Work item: Copy the lines below word for word, skipping any image.
• • • • •
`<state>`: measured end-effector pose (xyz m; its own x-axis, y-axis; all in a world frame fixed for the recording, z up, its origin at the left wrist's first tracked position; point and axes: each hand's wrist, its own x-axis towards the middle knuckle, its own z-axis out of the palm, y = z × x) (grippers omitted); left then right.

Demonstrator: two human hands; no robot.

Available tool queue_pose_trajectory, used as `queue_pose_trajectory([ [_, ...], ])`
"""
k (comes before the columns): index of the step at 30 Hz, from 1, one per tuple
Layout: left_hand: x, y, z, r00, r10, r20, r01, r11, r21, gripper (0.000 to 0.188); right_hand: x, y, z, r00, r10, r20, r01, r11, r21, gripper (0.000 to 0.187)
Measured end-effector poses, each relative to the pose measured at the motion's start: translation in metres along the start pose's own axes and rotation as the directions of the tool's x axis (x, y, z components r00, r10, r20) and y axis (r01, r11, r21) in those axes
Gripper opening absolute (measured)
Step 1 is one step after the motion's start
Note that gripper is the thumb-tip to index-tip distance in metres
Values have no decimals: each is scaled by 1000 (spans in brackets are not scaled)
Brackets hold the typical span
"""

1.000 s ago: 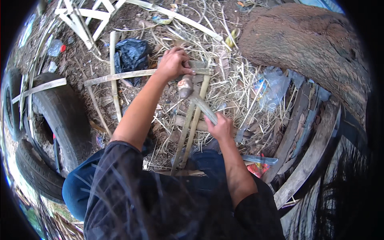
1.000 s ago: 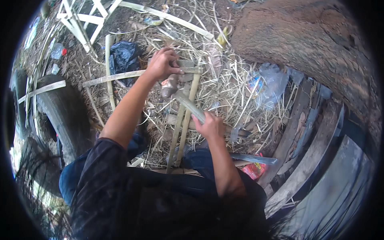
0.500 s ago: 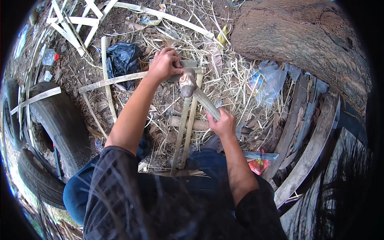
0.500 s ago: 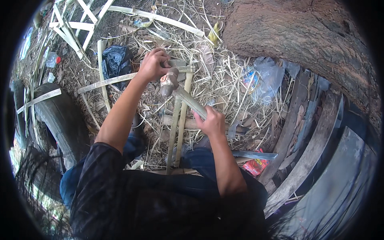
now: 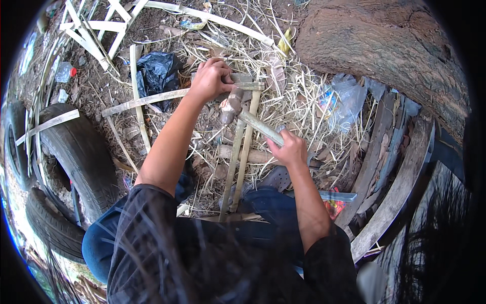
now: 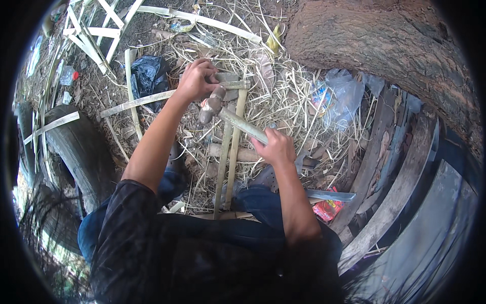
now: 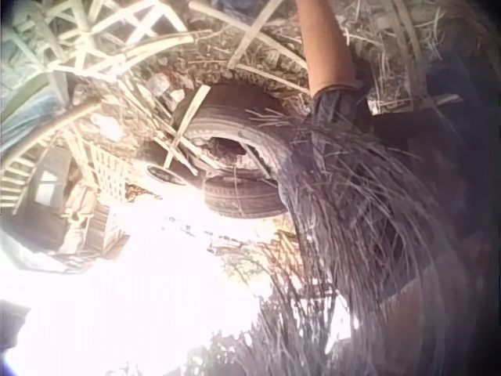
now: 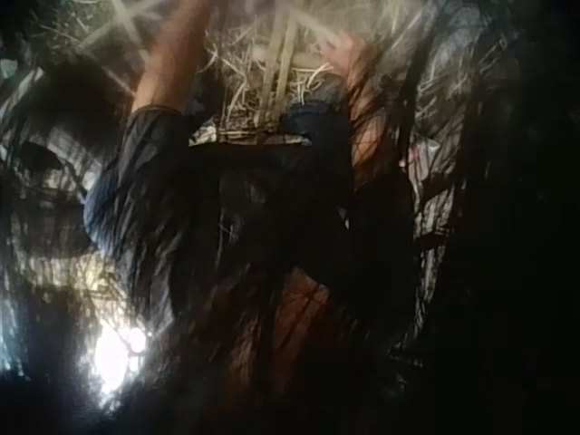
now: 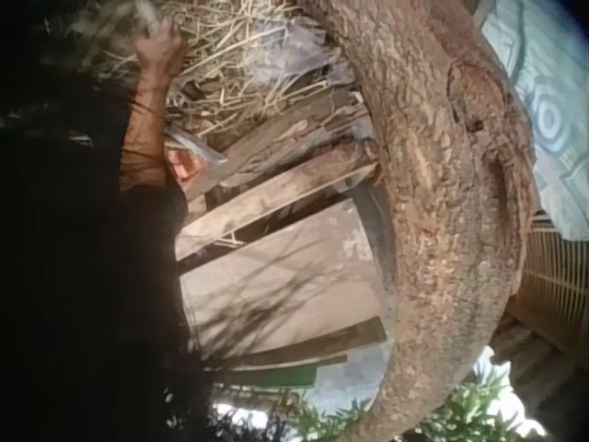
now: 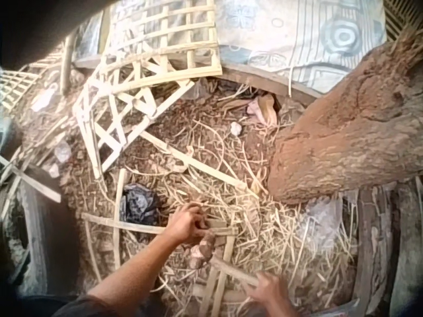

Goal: The person constructs a wooden frame by positioning thin bamboo strips and driving small nails into the joints using a hammer.

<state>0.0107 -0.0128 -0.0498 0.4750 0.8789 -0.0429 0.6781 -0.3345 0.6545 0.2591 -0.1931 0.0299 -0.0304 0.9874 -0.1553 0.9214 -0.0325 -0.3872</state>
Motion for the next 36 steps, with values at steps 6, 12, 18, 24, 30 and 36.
queue_pose_trajectory([
  [6,0,-11,-2,1000,12,-25,-12,1000,15,32,9,-2,10,998,-56,31,59,993,-105,38],
  [12,3,-1,-7,1000,-11,20,11,1000,16,36,4,7,1,990,-140,-13,139,987,-81,36],
  [18,1,3,-2,1000,-7,20,7,1000,19,33,6,8,2,998,-53,-43,48,993,-109,34],
  [24,-1,-2,-5,1000,-9,27,9,1000,18,26,10,0,4,996,-90,-8,88,987,-135,35],
  [30,-2,-2,-4,1000,-11,11,11,1000,-10,21,15,2,1,994,-95,-45,91,992,-90,34],
  [36,0,5,-3,1000,-16,7,16,1000,-6,34,2,5,3,993,-120,-18,117,988,-100,37],
])
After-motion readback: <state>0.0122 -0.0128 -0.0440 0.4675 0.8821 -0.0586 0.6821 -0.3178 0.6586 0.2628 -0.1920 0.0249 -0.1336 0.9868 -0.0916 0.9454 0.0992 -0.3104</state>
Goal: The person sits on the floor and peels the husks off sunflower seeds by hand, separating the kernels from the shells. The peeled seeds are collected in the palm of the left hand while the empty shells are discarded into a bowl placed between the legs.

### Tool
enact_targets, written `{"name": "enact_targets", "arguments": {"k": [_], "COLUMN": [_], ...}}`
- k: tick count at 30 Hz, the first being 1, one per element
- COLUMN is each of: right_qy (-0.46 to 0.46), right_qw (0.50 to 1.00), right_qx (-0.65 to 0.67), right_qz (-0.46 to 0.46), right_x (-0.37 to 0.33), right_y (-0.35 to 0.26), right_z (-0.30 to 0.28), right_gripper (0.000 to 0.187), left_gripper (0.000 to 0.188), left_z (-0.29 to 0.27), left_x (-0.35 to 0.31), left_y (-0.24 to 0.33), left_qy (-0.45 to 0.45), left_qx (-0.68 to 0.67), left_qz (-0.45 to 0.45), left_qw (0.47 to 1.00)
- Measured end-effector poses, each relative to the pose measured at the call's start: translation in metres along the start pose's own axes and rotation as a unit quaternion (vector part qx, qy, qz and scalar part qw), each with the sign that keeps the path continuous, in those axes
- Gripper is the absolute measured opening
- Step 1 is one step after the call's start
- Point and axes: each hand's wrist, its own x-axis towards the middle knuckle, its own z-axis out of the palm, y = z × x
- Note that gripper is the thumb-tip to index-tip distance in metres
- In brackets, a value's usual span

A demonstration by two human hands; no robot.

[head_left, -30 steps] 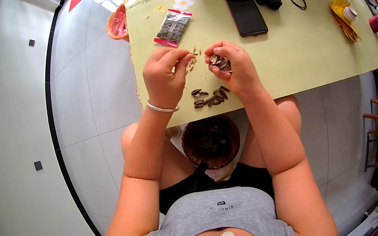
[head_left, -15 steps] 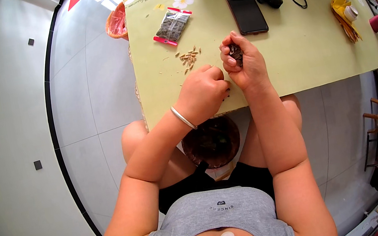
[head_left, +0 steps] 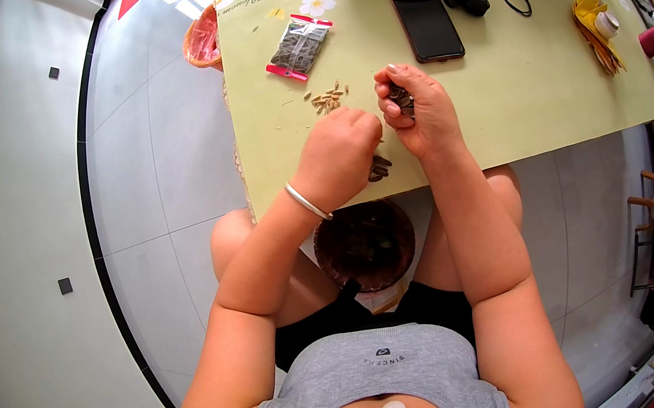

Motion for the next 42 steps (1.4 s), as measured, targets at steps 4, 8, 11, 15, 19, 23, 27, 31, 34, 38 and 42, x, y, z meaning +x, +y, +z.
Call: {"name": "enact_targets", "arguments": {"k": [4,8,11,15,19,23,27,31,34,38,42], "right_qy": [0.032,-0.031,-0.024,-0.009,0.004,-0.003,-0.017,-0.007,-0.019,-0.015,-0.019], "right_qw": [0.993,0.988,0.988,0.984,0.972,0.955,0.966,0.968,0.974,0.963,0.957], "right_qx": [-0.112,-0.151,-0.155,-0.178,-0.226,-0.279,-0.245,-0.243,-0.226,-0.264,-0.279], "right_qz": [0.004,-0.001,-0.015,-0.026,-0.061,-0.097,-0.075,-0.064,-0.023,-0.046,-0.071], "right_x": [-0.005,-0.005,-0.007,-0.008,-0.007,-0.006,-0.005,-0.007,-0.011,-0.009,-0.008], "right_y": [0.002,0.02,0.024,0.025,0.031,0.034,0.032,0.032,0.028,0.032,0.035], "right_z": [0.011,0.012,0.017,0.016,0.015,0.015,0.013,0.015,0.019,0.017,0.016], "right_gripper": [0.014,0.01,0.009,0.009,0.008,0.007,0.008,0.009,0.01,0.009,0.008], "left_gripper": [0.012,0.025,0.023,0.023,0.02,0.021,0.022,0.021,0.021,0.02,0.019], "left_z": [-0.01,-0.014,-0.01,-0.011,-0.01,-0.01,-0.012,-0.014,-0.019,-0.019,-0.017], "left_x": [-0.001,0.003,0.002,0.002,0.002,-0.001,0.0,0.001,-0.001,-0.005,-0.006], "left_y": [-0.001,-0.007,-0.013,-0.006,-0.004,-0.004,-0.001,-0.001,-0.007,-0.006,-0.006], "left_qy": [0.135,0.223,0.214,0.182,0.174,0.157,0.168,0.168,0.158,0.093,0.122], "left_qx": [-0.104,-0.059,0.02,0.104,0.131,0.13,0.074,0.075,0.098,0.153,0.137], "left_qz": [-0.131,-0.077,-0.02,-0.026,-0.021,-0.031,-0.041,-0.036,-0.018,-0.031,-0.023], "left_qw": [0.977,0.97,0.976,0.977,0.976,0.978,0.982,0.982,0.982,0.983,0.983]}}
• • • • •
Completed task:
`<state>`: measured end-effector pose (xyz m; its own x-axis, y-axis; all in a world frame fixed for the recording, z up, its origin at the left wrist's first tracked position; point and axes: each hand's wrist, its own x-axis towards the middle knuckle, its own z-axis out of the palm, y = z × x) (grippers omitted); left then right.

Demonstrator: two human hands; no robot.

Available tool queue_pose_trajectory, used as `queue_pose_trajectory([ [_, ...], ])`
"""
k (comes before the columns): index of the step at 30 Hz, from 1, one per tuple
Layout: left_hand: x, y, z, r00, r10, r20, r01, r11, r21, gripper (0.000 to 0.188); right_hand: x, y, z, r00, r10, r20, r01, r11, r21, gripper (0.000 to 0.187)
Measured end-effector poses, each relative to the pose measured at the motion's start: translation in metres along the start pose's own axes and rotation as the directions of the tool's x axis (x, y, z components r00, r10, r20) and y axis (r01, r11, r21) in those axes
Gripper opening absolute (measured)
Step 1 is one step after the motion's start
Note that gripper is the thumb-tip to index-tip distance in metres
Values have no decimals: each is scaled by 1000 (spans in brackets are not scaled)
Brackets hold the typical span
"""

1.000 s ago: 
1.000 s ago: 
0.500 s ago: 
0.500 s ago: 
now: 
now: 
now: 
now: 
now: 
now: 

Goal: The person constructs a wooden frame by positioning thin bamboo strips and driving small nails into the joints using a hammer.

<state>0.0107 -0.0128 -0.0498 0.4750 0.8789 -0.0429 0.6781 -0.3345 0.6545 0.2591 -0.1931 0.0299 -0.0304 0.9874 -0.1553 0.9214 -0.0325 -0.3872</state>
Motion for the next 36 steps, with values at steps 6, 12, 18, 24, 30 and 36.
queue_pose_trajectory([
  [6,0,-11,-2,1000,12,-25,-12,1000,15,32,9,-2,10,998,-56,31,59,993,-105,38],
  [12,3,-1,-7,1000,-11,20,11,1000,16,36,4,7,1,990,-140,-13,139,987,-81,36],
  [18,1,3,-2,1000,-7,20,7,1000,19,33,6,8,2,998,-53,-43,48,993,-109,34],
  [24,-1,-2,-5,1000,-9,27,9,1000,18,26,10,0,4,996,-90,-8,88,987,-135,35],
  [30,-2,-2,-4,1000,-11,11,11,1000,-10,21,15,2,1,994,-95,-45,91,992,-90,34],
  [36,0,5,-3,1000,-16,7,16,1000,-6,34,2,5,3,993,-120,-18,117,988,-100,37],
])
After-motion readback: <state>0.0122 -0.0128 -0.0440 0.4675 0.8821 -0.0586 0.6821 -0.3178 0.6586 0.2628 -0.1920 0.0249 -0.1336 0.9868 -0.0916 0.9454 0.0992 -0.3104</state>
Goal: The person sits on the floor and peels the husks off sunflower seeds by hand, separating the kernels from the shells. The peeled seeds are collected in the palm of the left hand while the empty shells are discarded into a bowl placed between the legs.

### Tool
enact_targets, written `{"name": "enact_targets", "arguments": {"k": [_], "COLUMN": [_], ...}}`
- k: tick count at 30 Hz, the first being 1, one per element
- COLUMN is each of: right_qy (-0.46 to 0.46), right_qw (0.50 to 1.00), right_qx (-0.65 to 0.67), right_qz (-0.46 to 0.46), right_x (-0.37 to 0.33), right_y (-0.35 to 0.26), right_z (-0.30 to 0.28), right_gripper (0.000 to 0.187), left_gripper (0.000 to 0.188), left_z (-0.29 to 0.27), left_x (-0.35 to 0.31), left_y (-0.24 to 0.33), left_qy (-0.45 to 0.45), left_qx (-0.68 to 0.67), left_qz (-0.45 to 0.45), left_qw (0.47 to 1.00)
- Measured end-effector poses, each relative to the pose measured at the call's start: translation in metres along the start pose's own axes and rotation as a unit quaternion (vector part qx, qy, qz and scalar part qw), each with the sign that keeps the path continuous, in those axes
- Gripper is the absolute measured opening
- Step 1 is one step after the call's start
- Point and axes: each hand's wrist, its own x-axis towards the middle knuckle, its own z-axis out of the palm, y = z × x
- Note that gripper is the thumb-tip to index-tip distance in metres
- In brackets, a value's usual span

A demonstration by two human hands; no robot.

[head_left, -30 steps] 
[head_left, -15 steps] 
[head_left, +0 steps] 

Motion for the next 42 steps (1.4 s), as measured, targets at steps 4, 8, 11, 15, 19, 23, 27, 31, 34, 38 and 42, x, y, z meaning +x, +y, +z.
Call: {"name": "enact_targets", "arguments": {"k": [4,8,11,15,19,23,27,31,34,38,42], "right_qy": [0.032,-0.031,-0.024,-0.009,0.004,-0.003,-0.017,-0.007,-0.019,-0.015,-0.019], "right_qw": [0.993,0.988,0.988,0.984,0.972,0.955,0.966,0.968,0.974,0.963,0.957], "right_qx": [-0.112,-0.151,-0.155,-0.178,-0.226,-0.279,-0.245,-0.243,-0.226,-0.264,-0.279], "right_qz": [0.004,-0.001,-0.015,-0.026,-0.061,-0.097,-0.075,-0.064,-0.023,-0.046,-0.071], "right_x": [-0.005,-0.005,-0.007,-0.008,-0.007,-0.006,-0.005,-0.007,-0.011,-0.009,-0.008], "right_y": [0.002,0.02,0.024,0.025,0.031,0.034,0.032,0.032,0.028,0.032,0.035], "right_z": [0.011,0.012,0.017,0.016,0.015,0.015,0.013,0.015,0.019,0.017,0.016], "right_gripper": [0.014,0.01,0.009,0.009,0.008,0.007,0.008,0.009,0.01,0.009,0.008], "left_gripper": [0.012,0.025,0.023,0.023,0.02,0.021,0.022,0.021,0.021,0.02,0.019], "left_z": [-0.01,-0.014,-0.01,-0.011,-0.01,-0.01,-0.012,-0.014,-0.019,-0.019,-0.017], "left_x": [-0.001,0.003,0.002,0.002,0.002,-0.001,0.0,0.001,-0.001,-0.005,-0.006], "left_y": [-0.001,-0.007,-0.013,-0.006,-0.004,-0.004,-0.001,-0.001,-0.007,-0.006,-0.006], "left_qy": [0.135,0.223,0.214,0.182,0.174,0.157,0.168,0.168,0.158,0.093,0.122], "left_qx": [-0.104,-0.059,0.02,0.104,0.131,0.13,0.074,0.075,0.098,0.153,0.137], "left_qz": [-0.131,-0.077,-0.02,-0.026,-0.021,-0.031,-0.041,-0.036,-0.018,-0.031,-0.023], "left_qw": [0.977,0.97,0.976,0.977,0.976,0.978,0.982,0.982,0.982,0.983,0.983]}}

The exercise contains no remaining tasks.